DIRECTIONS FOR THIS TASK: Transcribe the entries exactly. Start at the top, stop after the line with "(203, 86) to (457, 477): 0.52", and omit every picture.

[Stored dataset items]

- - -

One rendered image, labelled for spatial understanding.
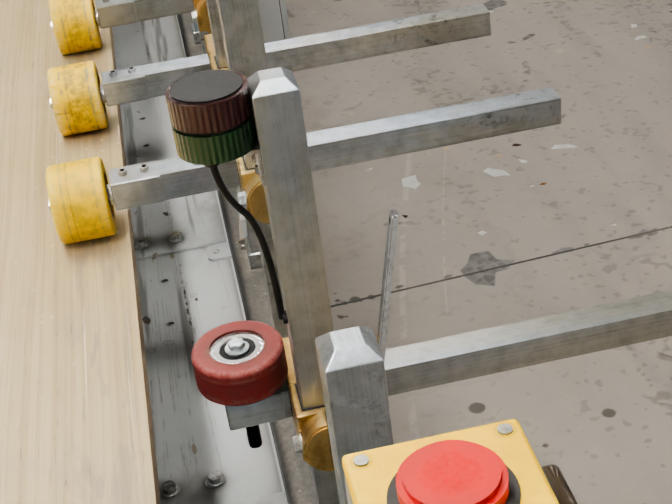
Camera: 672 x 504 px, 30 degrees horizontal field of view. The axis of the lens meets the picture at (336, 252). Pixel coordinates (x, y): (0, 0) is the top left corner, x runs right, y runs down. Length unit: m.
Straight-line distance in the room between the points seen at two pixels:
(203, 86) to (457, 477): 0.52
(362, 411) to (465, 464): 0.29
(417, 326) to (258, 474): 1.27
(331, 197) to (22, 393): 2.06
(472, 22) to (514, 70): 2.13
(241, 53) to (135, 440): 0.37
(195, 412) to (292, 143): 0.62
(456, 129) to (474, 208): 1.71
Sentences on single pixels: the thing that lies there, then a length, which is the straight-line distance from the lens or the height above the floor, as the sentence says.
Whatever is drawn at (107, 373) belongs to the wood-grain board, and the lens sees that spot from 1.09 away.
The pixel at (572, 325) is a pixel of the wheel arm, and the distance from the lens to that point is 1.14.
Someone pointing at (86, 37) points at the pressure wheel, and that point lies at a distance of 1.70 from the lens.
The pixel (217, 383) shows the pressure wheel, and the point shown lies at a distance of 1.06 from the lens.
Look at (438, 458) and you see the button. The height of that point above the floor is 1.23.
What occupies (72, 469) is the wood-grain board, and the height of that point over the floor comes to 0.90.
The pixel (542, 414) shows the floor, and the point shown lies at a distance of 2.37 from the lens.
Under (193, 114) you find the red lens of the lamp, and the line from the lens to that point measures 0.89.
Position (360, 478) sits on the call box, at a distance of 0.47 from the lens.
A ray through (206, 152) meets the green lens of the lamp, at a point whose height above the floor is 1.13.
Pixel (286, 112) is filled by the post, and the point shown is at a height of 1.14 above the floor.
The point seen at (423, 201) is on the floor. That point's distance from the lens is 3.03.
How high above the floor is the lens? 1.54
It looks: 32 degrees down
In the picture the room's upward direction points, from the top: 8 degrees counter-clockwise

- - -

FINISHED TASK:
One rendered image, labelled for spatial understanding.
Camera: 672 x 504 px, 30 degrees horizontal field of view. The axis of the lens meets the picture at (336, 252). Pixel coordinates (x, y): (0, 0) is the top left corner, x runs right, y runs down. Length unit: m.
Straight-line distance in the room between the points seen at two pixels:
(203, 86) to (457, 477): 0.52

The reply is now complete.